#### Action item
Please give again every entry exactly as it appears, setting aside the pictures.

#### Input material
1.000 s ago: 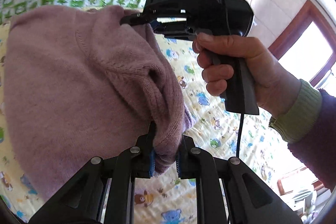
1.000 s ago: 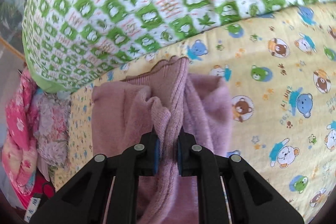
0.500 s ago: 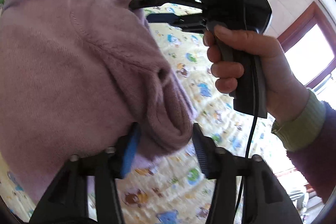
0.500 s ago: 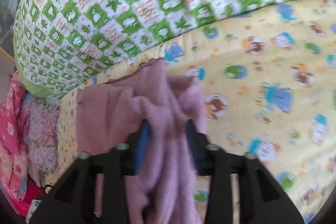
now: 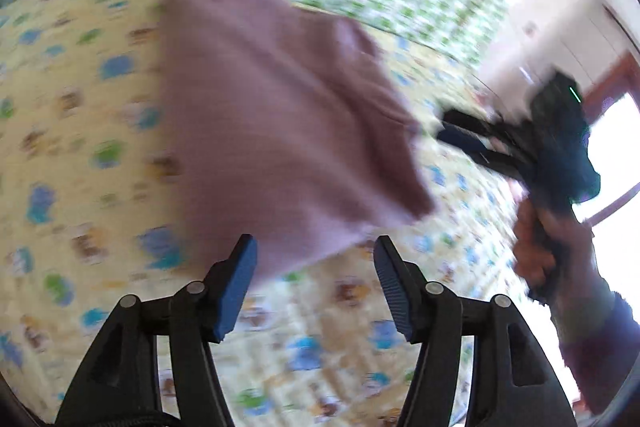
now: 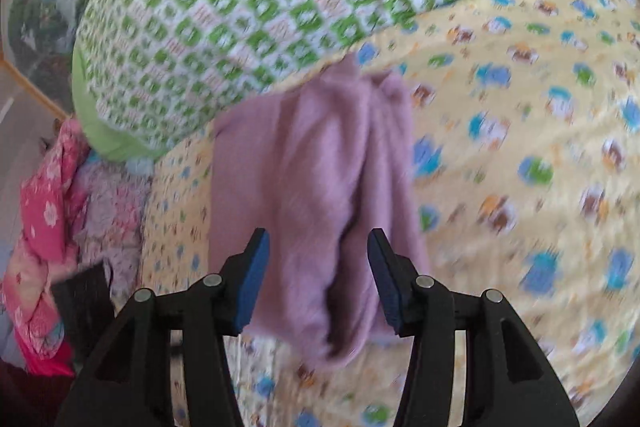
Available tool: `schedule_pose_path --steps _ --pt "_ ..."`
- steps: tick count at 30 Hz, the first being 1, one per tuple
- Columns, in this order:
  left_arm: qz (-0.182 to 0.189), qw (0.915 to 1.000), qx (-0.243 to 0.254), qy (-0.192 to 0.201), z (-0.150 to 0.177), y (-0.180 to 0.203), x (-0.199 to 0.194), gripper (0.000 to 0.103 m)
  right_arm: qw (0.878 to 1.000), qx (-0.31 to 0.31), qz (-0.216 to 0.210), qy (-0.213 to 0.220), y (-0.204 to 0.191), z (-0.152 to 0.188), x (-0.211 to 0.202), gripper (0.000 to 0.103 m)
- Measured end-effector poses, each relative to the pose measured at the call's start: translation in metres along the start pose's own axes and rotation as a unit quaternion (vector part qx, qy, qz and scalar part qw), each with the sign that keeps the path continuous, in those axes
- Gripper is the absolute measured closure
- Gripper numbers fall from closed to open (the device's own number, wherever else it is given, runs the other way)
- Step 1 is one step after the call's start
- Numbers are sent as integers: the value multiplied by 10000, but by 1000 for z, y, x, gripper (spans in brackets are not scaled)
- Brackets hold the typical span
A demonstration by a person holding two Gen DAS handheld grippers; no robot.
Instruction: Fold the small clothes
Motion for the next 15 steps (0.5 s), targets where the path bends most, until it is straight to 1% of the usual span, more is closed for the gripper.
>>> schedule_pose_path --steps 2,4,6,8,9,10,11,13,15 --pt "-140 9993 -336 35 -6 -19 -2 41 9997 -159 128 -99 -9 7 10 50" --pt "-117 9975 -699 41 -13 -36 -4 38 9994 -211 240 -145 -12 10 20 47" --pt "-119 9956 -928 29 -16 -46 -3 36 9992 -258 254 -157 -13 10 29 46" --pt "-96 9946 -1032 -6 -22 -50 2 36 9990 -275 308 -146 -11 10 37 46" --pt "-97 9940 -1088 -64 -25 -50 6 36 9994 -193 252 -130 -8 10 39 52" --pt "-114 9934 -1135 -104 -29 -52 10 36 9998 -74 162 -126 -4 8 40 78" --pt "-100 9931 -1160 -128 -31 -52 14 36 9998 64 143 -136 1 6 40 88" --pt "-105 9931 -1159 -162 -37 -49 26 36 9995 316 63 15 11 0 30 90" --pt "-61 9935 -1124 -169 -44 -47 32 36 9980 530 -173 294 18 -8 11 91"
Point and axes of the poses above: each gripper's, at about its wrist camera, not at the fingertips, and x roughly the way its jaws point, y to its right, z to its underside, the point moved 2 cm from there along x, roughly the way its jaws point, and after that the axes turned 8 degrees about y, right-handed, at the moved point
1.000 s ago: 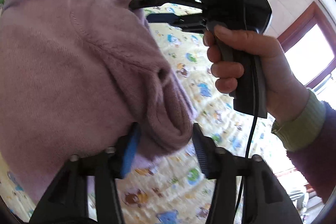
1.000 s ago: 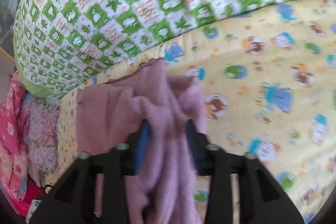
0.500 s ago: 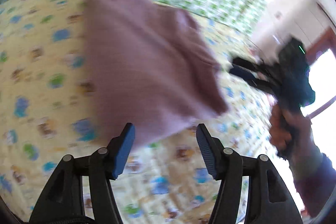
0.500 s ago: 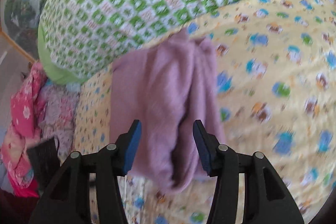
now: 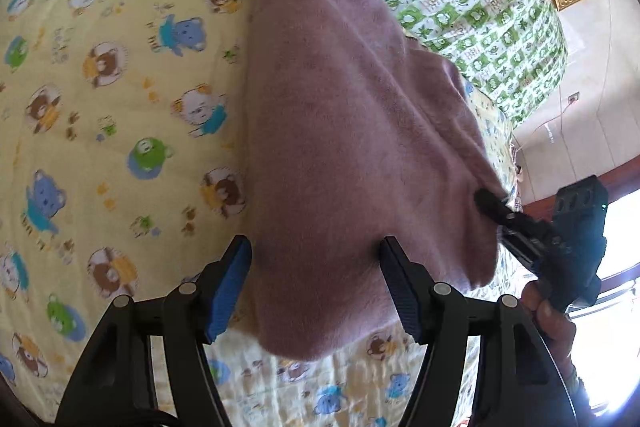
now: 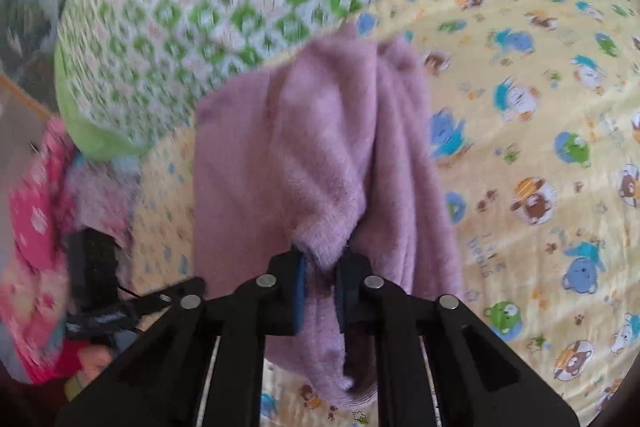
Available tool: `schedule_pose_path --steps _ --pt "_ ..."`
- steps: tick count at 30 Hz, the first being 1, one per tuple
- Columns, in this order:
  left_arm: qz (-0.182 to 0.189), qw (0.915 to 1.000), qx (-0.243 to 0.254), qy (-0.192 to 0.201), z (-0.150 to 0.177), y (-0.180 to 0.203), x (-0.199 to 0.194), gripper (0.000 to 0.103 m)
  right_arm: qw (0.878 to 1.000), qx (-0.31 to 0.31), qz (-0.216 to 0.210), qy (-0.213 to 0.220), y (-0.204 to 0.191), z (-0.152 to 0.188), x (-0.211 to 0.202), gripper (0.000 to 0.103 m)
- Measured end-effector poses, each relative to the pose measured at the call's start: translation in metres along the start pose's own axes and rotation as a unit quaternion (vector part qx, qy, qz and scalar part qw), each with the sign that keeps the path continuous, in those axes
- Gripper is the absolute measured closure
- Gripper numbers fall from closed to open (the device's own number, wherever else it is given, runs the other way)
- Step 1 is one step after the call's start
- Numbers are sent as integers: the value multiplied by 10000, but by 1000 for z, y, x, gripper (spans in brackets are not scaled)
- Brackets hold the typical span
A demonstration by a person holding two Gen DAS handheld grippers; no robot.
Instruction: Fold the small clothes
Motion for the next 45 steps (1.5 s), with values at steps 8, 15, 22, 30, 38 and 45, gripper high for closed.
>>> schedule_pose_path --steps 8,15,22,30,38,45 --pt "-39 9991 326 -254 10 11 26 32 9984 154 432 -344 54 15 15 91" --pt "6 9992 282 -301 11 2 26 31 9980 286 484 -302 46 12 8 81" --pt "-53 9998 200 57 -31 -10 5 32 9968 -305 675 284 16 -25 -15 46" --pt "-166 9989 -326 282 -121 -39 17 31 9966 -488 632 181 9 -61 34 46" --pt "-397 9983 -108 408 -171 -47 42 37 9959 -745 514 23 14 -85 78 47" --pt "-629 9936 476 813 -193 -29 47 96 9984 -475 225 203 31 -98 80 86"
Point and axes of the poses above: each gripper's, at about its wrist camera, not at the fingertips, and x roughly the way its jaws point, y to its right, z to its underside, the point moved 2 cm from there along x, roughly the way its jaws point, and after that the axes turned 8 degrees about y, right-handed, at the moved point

#### Response area
1.000 s ago: 
1.000 s ago: 
0.500 s ago: 
0.500 s ago: 
now: 
now: 
Available tool: `schedule_pose_path --steps _ --pt "_ ..."`
- steps: tick count at 30 Hz, the first being 1, one per tuple
- Columns, in this order:
  left_arm: qz (-0.182 to 0.189), qw (0.915 to 1.000), qx (-0.243 to 0.254), qy (-0.192 to 0.201), z (-0.150 to 0.177), y (-0.180 to 0.203), x (-0.199 to 0.194), gripper (0.000 to 0.103 m)
  right_arm: qw (0.878 to 1.000), qx (-0.31 to 0.31), qz (-0.216 to 0.210), qy (-0.213 to 0.220), y (-0.204 to 0.191), z (-0.152 to 0.188), x (-0.211 to 0.202), gripper (0.000 to 0.103 m)
- Measured end-effector poses, each relative to the pose measured at the call's start: translation in metres along the start pose's own axes and rotation as a unit quaternion (vector part qx, qy, qz and scalar part qw), each with the sign that keeps the path continuous, in those axes
- Gripper is the absolute measured closure
- Gripper numbers fall from closed to open (the device's own number, wherever else it is given, runs the other way)
- Step 1 is one step after the call's start
- Numbers are sent as integers: the value multiplied by 10000, but by 1000 for z, y, x, gripper (spans in brackets are not scaled)
- Brackets hold the typical span
A demonstration by a person holding two Gen DAS handheld grippers; no robot.
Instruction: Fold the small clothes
Motion for the next 15 steps (0.5 s), targets where the path bends most, until it is straight to 1% of the usual span, more is closed for the gripper.
>>> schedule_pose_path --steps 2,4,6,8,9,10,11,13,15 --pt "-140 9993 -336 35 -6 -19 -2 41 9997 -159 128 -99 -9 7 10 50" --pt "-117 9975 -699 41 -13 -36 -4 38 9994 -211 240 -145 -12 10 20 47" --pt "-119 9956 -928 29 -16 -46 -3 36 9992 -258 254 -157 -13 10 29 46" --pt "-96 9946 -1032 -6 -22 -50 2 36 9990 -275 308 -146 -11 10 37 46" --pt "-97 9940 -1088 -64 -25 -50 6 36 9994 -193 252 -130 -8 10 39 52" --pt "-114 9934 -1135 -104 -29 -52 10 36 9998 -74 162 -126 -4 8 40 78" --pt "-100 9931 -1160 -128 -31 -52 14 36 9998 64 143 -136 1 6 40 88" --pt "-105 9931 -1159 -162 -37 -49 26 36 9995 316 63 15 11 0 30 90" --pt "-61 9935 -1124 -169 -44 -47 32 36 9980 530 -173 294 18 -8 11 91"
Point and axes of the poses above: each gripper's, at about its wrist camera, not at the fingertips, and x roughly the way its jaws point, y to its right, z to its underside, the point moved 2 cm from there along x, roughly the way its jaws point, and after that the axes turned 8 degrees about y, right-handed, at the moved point
1.000 s ago: 
1.000 s ago: 
0.500 s ago: 
0.500 s ago: 
now: 
now: 
Available tool: `schedule_pose_path --steps _ --pt "_ ..."`
- steps: tick count at 30 Hz, the first being 1, one per tuple
- Columns, in this order:
  left_arm: qz (-0.182 to 0.189), qw (0.915 to 1.000), qx (-0.243 to 0.254), qy (-0.192 to 0.201), z (-0.150 to 0.177), y (-0.180 to 0.203), x (-0.199 to 0.194), gripper (0.000 to 0.103 m)
  right_arm: qw (0.878 to 1.000), qx (-0.31 to 0.31), qz (-0.216 to 0.210), qy (-0.213 to 0.220), y (-0.204 to 0.191), z (-0.152 to 0.188), x (-0.211 to 0.202), gripper (0.000 to 0.103 m)
- Measured end-effector poses, each relative to the pose measured at the call's start: translation in metres along the start pose's own axes and rotation as a unit quaternion (vector part qx, qy, qz and scalar part qw), each with the sign that keeps the path continuous, in those axes
- Gripper is the absolute measured closure
- Gripper numbers fall from closed to open (the device's own number, wherever else it is given, runs the other way)
- Step 1 is one step after the call's start
- Numbers are sent as integers: the value multiplied by 10000, but by 1000 for z, y, x, gripper (spans in brackets are not scaled)
- Brackets hold the typical span
A demonstration by a person holding two Gen DAS handheld grippers; no robot.
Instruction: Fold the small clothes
Motion for the next 45 steps (1.5 s), with values at steps 8, 15, 22, 30, 38 and 45, gripper high for closed.
>>> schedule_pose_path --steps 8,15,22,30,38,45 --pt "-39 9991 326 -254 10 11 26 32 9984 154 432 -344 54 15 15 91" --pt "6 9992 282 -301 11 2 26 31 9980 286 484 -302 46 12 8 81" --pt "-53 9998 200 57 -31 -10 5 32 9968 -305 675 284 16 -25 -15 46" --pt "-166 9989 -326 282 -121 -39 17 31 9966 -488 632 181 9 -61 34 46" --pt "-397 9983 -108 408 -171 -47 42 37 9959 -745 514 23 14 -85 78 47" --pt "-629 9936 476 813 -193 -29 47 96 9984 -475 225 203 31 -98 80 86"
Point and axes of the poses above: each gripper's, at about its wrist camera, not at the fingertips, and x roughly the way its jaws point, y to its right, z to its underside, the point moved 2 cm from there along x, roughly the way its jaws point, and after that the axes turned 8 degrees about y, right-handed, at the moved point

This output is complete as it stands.